Van zelzelesini hatırlayın. Van, yüksek oy aldığımız vilayet değil. Sarsıntıda ikinci akşam orada oldum. Bakan arkadaşlarımı seferber ettim. Belediye lideri muhalif partidendi. Sular kesildi. Büyükşehirlerde su olayını çözme vazifesi büyükşehir belediye başkanındır. Adam müdahale etmiyor. O vakit Veysel Bey’e ‘Sen DSİ’yle buranın su problemini çöz’ dedim. Van Gölü’nen etrafında yayılar yapar üzere konutlar yaptık, burada oy çıkmıyor falan demedik. Şu anda ile Van’da maalesef ikinci parti pozisyondayız. Bu demek değil ki, ben Van’ı ihmal edeyim, hayır. Bu ülkenin 780 bin kilometre karenin tamamı bu hizmete layıktır.

Biz milletimizin her bir ferdine hizmet için varımızı yoğumuzu ortaya koyuyoruz. Hayatımızı bu ülkenin her kentine adeta vakfettik…

“MİLLETİMİZ ‘SİZ DAHA İKİ HAFTA GÖNÜL GÖNÜL ALIN’ DEDİ BİZE”

İnşallah 28 Mayıs çok çok farklı olacaktır. 29 Mayıs’a da o bir sinyal olacaktır. 29 Mayıs’a inşallah çok farklı inanacağız diye inanıyorum. 1. çeşitteki yol haritasını motamot uygulayacağız diyemem. Onun benzerini yalnızca bu hafta sonu yapacağım sarsıntı bölgesinde uygulayacağız. Bilhassa İstanbul ve Ankara’da teşkilatımızın yoğunlukla şöyle kenti ziyaretlerle, hatta hatta bütün ülkemizin buralara yığınak yapmış olan kentler var ya. Hemşeri dernekleri var. Bu derneklerle iç içe olacağız. Bunlarla gençlikle, esnaf odalarıyla yapacağımız buluşmalarla süreci farklı bir halde işleyeceğiz. Birinci tıpta olduğu üzere yeniden milletimizin sandıklara koşacağına inanıyorum. Mayıs ayı sebebiyle mesela Karadeniz, çaya, fındığa gidenler olabilir. Ne olur bunu erteleyin diyorum. 28’inde oyunuzu kullanın, ondan sonra bu seyahatleri yapın. Bütün bunlarla bir arada, yazlıklarına gidecek olanlar da olabili. Bunların da değerlendirmesini güzel yapmamız lazım. Milletimiz ‘siz iki hafta daha gönül alın’ dedi bize.
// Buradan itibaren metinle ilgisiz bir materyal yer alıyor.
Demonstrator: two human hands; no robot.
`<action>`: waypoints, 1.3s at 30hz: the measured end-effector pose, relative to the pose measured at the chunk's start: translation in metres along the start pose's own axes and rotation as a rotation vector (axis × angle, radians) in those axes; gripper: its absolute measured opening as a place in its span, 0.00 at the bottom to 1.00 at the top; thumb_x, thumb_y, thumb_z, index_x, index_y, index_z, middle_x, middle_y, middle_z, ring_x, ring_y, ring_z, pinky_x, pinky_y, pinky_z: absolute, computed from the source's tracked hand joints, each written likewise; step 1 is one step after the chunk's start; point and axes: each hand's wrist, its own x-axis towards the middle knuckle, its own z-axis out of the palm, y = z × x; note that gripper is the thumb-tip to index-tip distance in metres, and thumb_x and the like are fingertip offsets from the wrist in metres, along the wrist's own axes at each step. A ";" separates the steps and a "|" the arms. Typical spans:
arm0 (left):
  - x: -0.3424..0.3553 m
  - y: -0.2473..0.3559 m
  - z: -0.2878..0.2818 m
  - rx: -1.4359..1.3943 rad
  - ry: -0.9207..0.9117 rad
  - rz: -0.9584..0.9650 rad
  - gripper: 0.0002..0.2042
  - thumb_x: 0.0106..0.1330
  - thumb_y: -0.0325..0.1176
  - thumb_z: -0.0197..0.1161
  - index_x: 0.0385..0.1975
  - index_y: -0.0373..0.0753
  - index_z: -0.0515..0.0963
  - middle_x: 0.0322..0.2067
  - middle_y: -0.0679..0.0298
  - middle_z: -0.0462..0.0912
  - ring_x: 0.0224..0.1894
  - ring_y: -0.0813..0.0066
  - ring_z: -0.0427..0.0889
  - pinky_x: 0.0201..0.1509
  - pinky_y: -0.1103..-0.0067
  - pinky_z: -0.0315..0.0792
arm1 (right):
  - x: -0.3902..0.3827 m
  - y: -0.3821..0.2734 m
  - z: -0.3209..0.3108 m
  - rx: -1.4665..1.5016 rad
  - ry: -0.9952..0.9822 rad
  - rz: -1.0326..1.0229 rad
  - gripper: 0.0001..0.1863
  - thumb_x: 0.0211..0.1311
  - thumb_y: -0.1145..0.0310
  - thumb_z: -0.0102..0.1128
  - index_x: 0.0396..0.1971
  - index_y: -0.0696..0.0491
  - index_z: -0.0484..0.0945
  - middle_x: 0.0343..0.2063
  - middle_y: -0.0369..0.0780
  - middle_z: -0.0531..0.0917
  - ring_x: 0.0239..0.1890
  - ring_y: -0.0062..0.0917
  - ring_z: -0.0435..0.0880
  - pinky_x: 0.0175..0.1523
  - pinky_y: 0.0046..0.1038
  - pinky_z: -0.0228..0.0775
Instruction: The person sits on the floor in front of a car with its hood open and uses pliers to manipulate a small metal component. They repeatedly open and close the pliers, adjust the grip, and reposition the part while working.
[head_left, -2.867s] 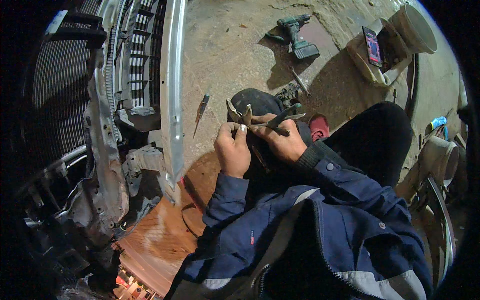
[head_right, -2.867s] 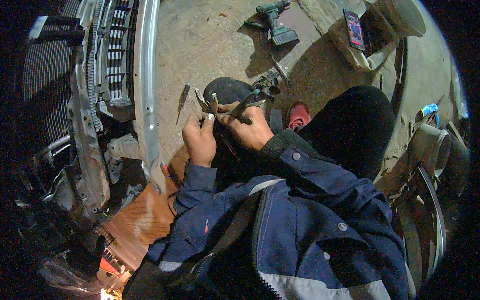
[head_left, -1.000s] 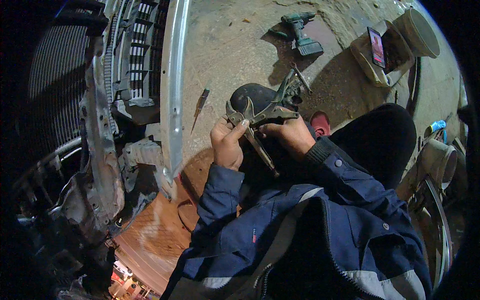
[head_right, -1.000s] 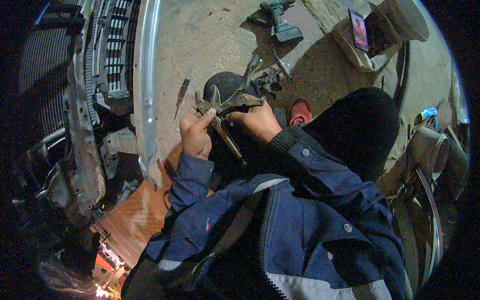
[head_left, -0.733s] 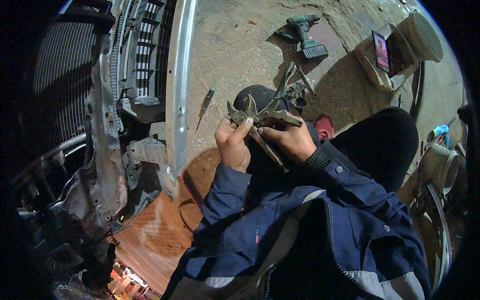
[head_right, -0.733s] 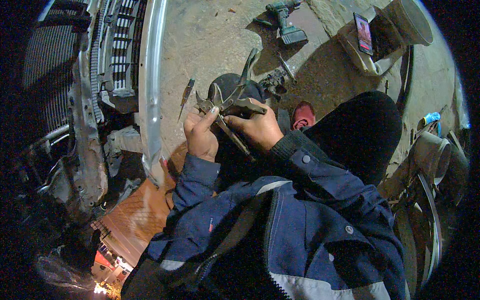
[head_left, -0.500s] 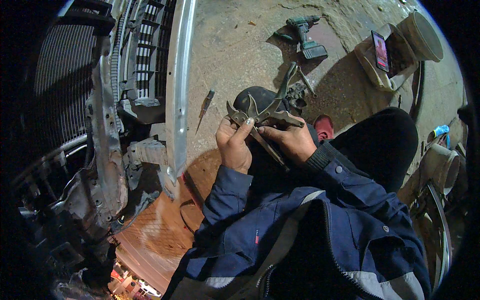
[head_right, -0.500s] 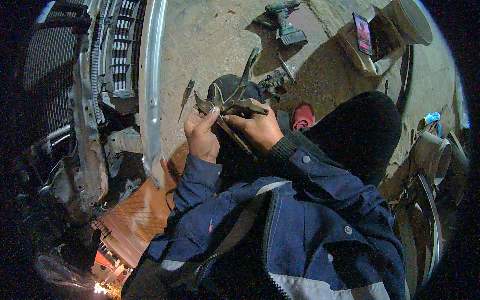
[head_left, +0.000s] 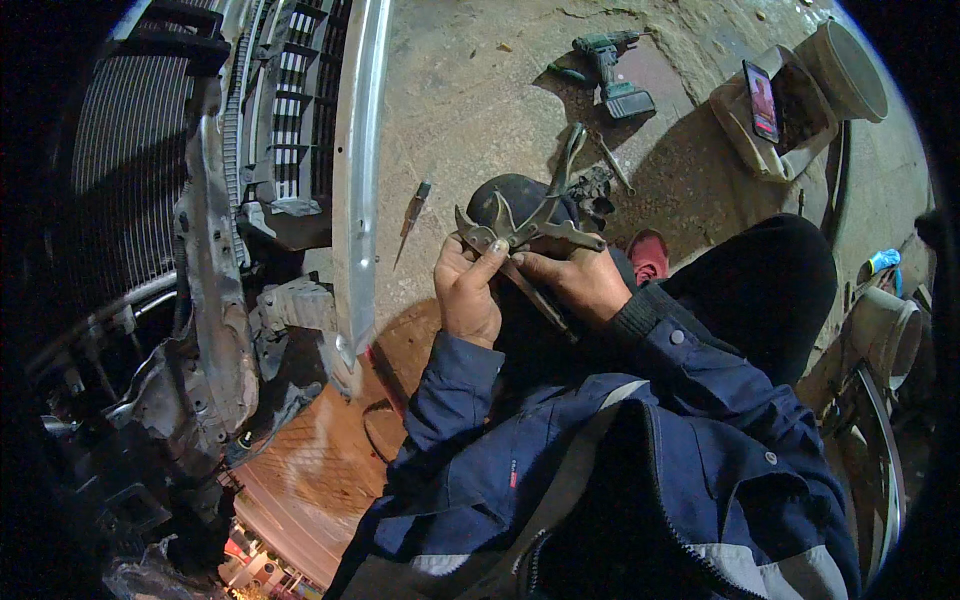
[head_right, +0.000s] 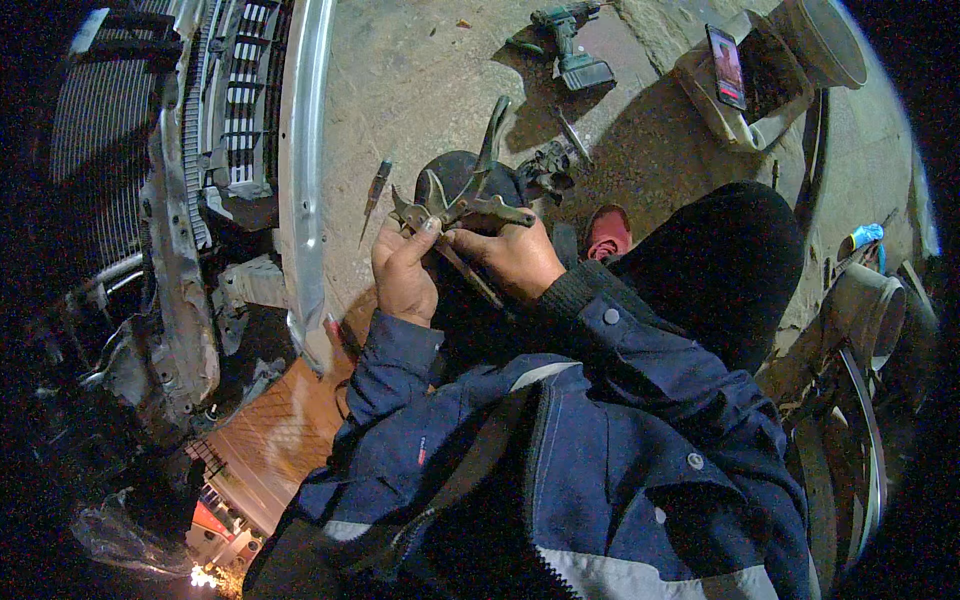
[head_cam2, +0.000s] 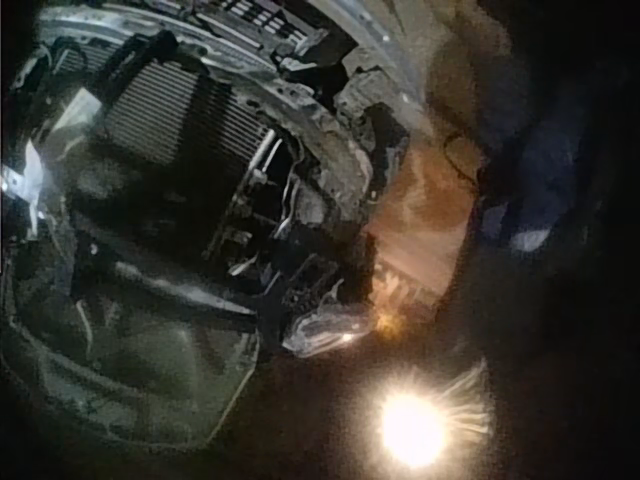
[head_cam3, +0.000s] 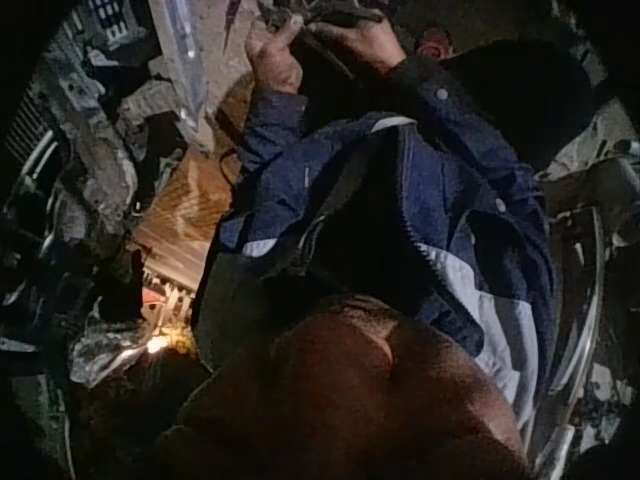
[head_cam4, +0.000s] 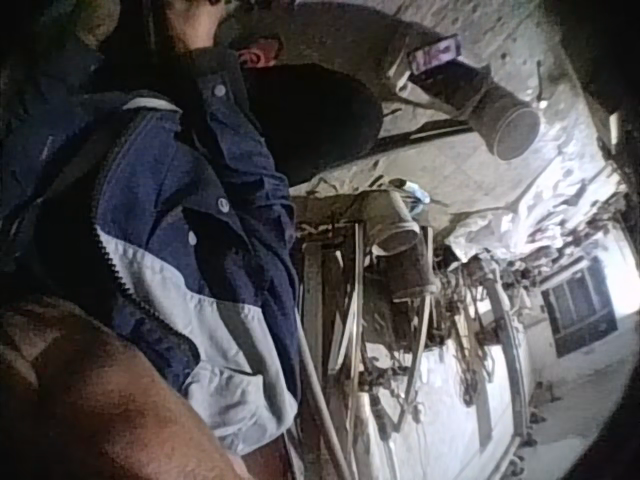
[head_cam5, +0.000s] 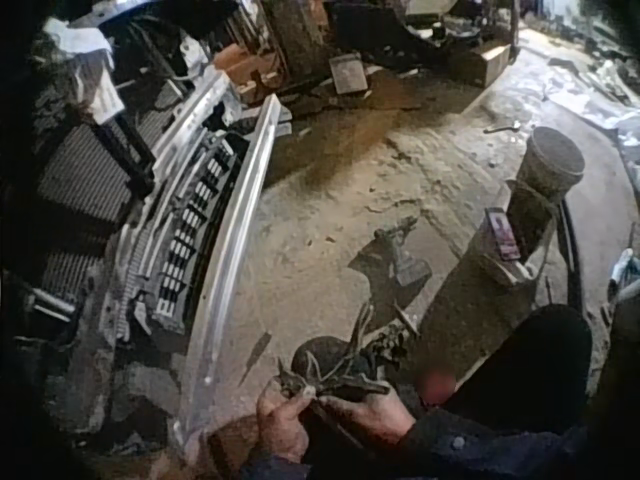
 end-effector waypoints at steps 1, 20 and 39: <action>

“DEFNE HASTANESİ ÖRNEKTİR ‘3 AYDA YAPACAĞIZ’ DEDİK”

Vatandaş buna inandı. ‘Bunlar kelam verdiği vakit yapar’ diye düşünüyor. Köy konutlarını yaptık. Devlet Beyefendi ile bir arada gittik, teslim ettik. Bir taraftan köy meskeninde olan ineğini orada besliyor. Sütünü, peynirini orada temin ediyor. Artık Erdoğan değil de ‘Yaparsa reis yapar’ diyorlar. Memnun oluyorum. Vatandaş teyid ettiğine nazaran yapmışız. Daha yapacak çok iş var.

Bundan sonra da milletimize mahçup olmayacağız. Defne hastanesi buna örnektir. Biz 3 ayda yapacağız dedik. Çıktı birisi neye nazaran yapıyorsunuz dedi. Adam zavallı. Bunlar inşaat mühendisi, müteahhit değil ki. Palavra üzerine bir şeyler bina ediyorlar. İstanbul’da Atatürk Havalimanı’nda Prof. Dr. Murat Dilmener hastanesini yaptık. 1006 odalı. 3 ayda orayı bitirdik. Bunların teknik istikametleri var. Buna radyo temel diyorlar. Birebirini da Anadolu yakasında Sancaktepe’de yaptık.